Return every line of the listing that includes the string "document".
--- Data Enclosed Below ---
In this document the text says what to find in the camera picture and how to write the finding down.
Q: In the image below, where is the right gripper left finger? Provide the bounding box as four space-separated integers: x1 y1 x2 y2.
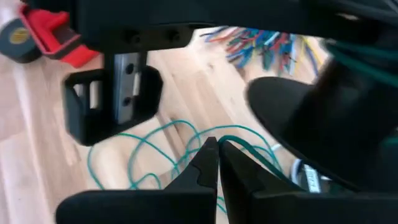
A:
55 136 220 224

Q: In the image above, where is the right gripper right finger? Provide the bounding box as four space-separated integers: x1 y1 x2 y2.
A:
219 139 398 224

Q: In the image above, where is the white cord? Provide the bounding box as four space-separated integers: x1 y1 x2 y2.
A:
269 142 330 187

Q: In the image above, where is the black cord spool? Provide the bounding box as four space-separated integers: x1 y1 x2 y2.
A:
246 40 398 193
290 158 332 194

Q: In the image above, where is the green cord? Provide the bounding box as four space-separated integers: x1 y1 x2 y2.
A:
86 40 398 215

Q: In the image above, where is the red and black box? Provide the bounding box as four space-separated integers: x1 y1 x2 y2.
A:
18 4 101 69

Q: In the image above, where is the black tape roll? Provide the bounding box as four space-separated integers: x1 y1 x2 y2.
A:
0 17 44 65

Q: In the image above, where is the multicoloured wire bundle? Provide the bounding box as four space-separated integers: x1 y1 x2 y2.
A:
198 26 329 78

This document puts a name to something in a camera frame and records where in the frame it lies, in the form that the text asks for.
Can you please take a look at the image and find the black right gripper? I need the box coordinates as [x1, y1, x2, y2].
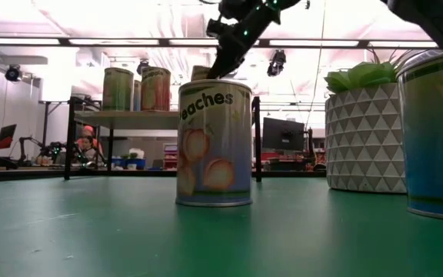
[205, 0, 303, 80]

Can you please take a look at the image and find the green table mat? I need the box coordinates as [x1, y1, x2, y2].
[0, 175, 443, 277]

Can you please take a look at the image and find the person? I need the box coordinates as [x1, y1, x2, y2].
[75, 125, 104, 165]

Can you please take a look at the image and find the wooden shelf with black legs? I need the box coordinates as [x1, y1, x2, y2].
[63, 95, 264, 183]

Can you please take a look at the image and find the green label can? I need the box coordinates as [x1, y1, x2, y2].
[102, 67, 135, 112]

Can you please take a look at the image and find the red white storage rack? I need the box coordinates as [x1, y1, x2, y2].
[162, 142, 178, 170]

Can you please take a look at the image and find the overhead LED light bar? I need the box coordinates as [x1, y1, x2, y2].
[0, 35, 443, 50]

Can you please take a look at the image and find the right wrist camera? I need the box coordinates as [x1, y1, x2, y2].
[205, 17, 232, 39]

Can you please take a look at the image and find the black computer monitor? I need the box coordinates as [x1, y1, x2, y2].
[261, 117, 306, 152]

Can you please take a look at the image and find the peaches label can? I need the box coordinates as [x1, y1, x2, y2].
[175, 79, 254, 208]

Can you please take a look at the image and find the black ceiling-mounted camera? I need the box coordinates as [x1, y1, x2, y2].
[5, 64, 22, 82]
[266, 49, 287, 78]
[136, 59, 152, 76]

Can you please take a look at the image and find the succulent in white patterned pot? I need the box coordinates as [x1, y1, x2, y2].
[323, 48, 408, 195]

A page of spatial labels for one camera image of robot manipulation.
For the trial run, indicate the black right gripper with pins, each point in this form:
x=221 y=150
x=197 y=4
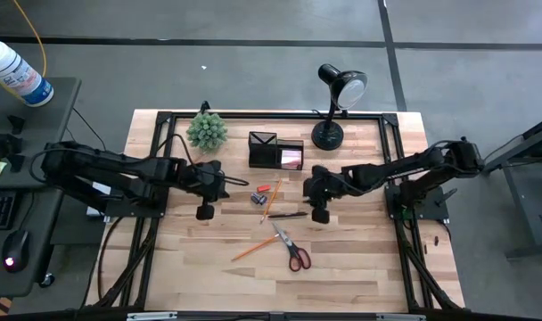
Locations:
x=322 y=187

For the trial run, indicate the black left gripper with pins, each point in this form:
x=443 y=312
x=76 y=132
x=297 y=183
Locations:
x=206 y=178

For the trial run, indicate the pink sticky notes pad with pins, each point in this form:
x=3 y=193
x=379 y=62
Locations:
x=291 y=159

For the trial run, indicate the black pen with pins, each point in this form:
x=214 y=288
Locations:
x=288 y=215

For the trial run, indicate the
--- End of Enclosed Data ---
— Output of the exercise —
In this document the text says what to find in the camera picture and how to write the finding down.
This document puts a name to something in a camera frame and records where in the frame it lies, in the form that the text asks for.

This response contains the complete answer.